Today in History

  • Thursday, August 8, 2013 9:38pm
  • Life

Associated Press

Today is Friday, Aug. 9, the 221st day of 2013. There are 144 days left in the year.

Today’s highlight:

On Aug. 9, 1974, Vice President Gerald R. Ford became the nation’s 38th chief executive as President Richard Nixon’s resignation took effect.

On this date:

In 1842, the United States and Canada resolved a border dispute by signing the Webster-Ashburton Treaty.

In 1854, Henry David Thoreau’s “Walden,” which described Thoreau’s experiences while living near Walden Pond in Massachusetts, was first published.

In 1862, during the Civil War, Confederate forces drove back Union troops in the Battle of Cedar Mountain in Culpeper County, Va.

In 1902, Edward VII was crowned king of Britain following the death of his mother, Queen Victoria.

In 1936, Jesse Owens won his fourth gold medal at the Berlin Olympics as the United States took first place in the 400-meter relay.

In 1942, Britain arrested Indian nationalist Mohandas K. Gandhi; he was released in 1944.

In 1944, 258 African-American sailors based at Port Chicago, Calif., refused to load a munitions ship following an explosion on another ship that killed 320 men, many of them black. (Fifty of the sailors were convicted of mutiny, fined and imprisoned.)

In 1945, three days after the atomic bombing of Hiroshima, Japan, the United States exploded a nuclear device over Nagasaki, killing an estimated 74,000 people.

In 1969, actress Sharon Tate and four other people were found brutally slain at Tate’s Los Angeles home; cult leader Charles Manson and a group of his followers were later convicted of the crime.

In 1982, a federal judge in Washington ordered John W. Hinckley Jr., who’d been acquitted of shooting President Ronald Reagan and three others by reason of insanity, committed to a mental hospital.

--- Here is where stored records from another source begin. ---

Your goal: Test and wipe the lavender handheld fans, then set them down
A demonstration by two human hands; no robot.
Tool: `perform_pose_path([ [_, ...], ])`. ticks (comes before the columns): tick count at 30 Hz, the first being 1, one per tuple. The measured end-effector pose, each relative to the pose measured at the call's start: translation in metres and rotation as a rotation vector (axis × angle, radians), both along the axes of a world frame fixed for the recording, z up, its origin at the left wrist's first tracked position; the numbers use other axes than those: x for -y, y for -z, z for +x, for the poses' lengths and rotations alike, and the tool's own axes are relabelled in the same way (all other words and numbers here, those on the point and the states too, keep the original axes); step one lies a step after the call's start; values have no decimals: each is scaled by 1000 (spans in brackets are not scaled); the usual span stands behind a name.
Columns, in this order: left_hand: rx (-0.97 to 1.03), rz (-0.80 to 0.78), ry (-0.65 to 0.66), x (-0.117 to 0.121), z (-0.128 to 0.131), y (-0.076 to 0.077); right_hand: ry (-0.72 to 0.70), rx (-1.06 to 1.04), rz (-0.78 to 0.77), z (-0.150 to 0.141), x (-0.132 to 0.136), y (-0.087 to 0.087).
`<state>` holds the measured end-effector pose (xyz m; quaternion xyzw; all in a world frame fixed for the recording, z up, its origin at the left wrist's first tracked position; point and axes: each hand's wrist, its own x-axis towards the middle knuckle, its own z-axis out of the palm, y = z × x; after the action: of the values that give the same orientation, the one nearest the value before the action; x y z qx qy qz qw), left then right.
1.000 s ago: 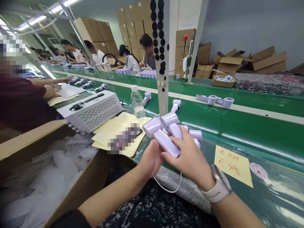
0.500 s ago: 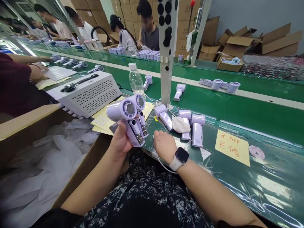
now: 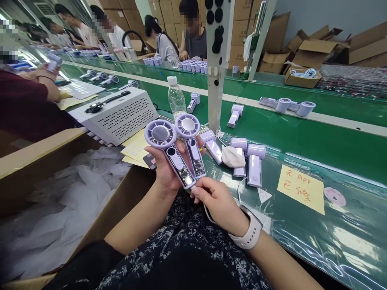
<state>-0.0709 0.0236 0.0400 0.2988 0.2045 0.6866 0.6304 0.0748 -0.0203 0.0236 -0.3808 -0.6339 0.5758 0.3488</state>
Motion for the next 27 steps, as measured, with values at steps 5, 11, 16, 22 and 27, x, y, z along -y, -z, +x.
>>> perform_pose_path([
  [5,-49,22,-36,1,6,7,108,-133,-133,-9,16,11],
  [11,-32,-76,-72,4,6,9,20,-30,176,-2,12,9],
  [16,46,-127,-17,7,4,2,137,-3,241,3,12,10],
  [22,9,14,-17,10,4,2,207,-190,-72,-4,19,16],
  [27,-14,23,-50,11,3,6,147,-207,-139,-3,14,13],
])
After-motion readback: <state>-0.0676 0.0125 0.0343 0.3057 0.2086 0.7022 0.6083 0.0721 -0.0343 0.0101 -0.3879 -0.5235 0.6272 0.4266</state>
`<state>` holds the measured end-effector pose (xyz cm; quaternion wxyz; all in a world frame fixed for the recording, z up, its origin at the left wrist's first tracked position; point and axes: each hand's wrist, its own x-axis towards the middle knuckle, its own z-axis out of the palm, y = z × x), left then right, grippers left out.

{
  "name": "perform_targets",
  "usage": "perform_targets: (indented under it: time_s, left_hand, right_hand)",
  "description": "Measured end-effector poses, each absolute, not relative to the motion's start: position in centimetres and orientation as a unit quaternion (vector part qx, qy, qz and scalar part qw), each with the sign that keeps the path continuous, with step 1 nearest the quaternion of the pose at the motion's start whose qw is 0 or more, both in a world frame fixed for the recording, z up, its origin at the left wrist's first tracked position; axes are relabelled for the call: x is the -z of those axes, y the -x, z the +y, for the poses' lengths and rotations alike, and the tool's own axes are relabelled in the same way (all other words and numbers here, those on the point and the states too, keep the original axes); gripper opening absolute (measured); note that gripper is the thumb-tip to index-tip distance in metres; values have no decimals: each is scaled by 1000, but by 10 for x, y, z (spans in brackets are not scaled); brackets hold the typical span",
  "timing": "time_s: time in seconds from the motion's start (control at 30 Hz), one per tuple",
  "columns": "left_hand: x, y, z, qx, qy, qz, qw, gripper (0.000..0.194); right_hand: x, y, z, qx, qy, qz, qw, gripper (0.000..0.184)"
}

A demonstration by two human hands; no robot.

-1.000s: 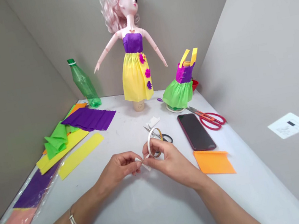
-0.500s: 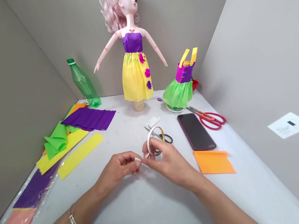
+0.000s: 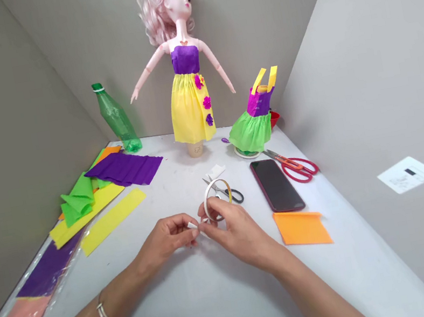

In 1988, President Ronald Reagan nominated Lauro Cavazos to be secretary of education; Cavazos became the first Hispanic to serve in the Cabinet.

In 1995, Jerry Garcia, lead singer of the Grateful Dead, died in Forest Knolls, Calif., of a heart attack at age 53.

Ten years ago: The Army fired up its first chemical weapons incinerator located near a residential area, outside Anniston, Ala., to destroy two rockets loaded with enough sarin nerve agent to wipe out a city. Dancer-actor Gregory Hines died in Los Angeles at age 57.

Five years ago: Todd Bachman, the father of 2004 volleyball Olympian Elisabeth “Wiz” Bachman, was stabbed to death by a Chinese man in Beijing in an apparently random attack just hours after the start of the Olympic Games. (The assailant took his own life.) Mariel Zagunis led a U.S. sweep of the women’s saber fencing for the first American medals of the Games. Comedian Bernie Mac died in Chicago at age 50.

One year ago: The United States began a landmark project to clean up dioxin left from Agent Orange at the site of a former U.S. air base in Danang in central Vietnam, 50 years after the defoliant was first sprayed by American planes on Vietnam’s jungles to destroy enemy cover. At the London Games, Usain Bolt won the 200 meters in 19.32 seconds, making him the only man with two Olympic titles in that event. The U.S. women’s soccer team won the gold medal, avenging one of its most painful defeats with a 2-1 victory over Japan. Mel Stuart, 83, an award-winning film documentarian who also directed “Willy Wonka &the Chocolate Factory,” died in Los Angeles.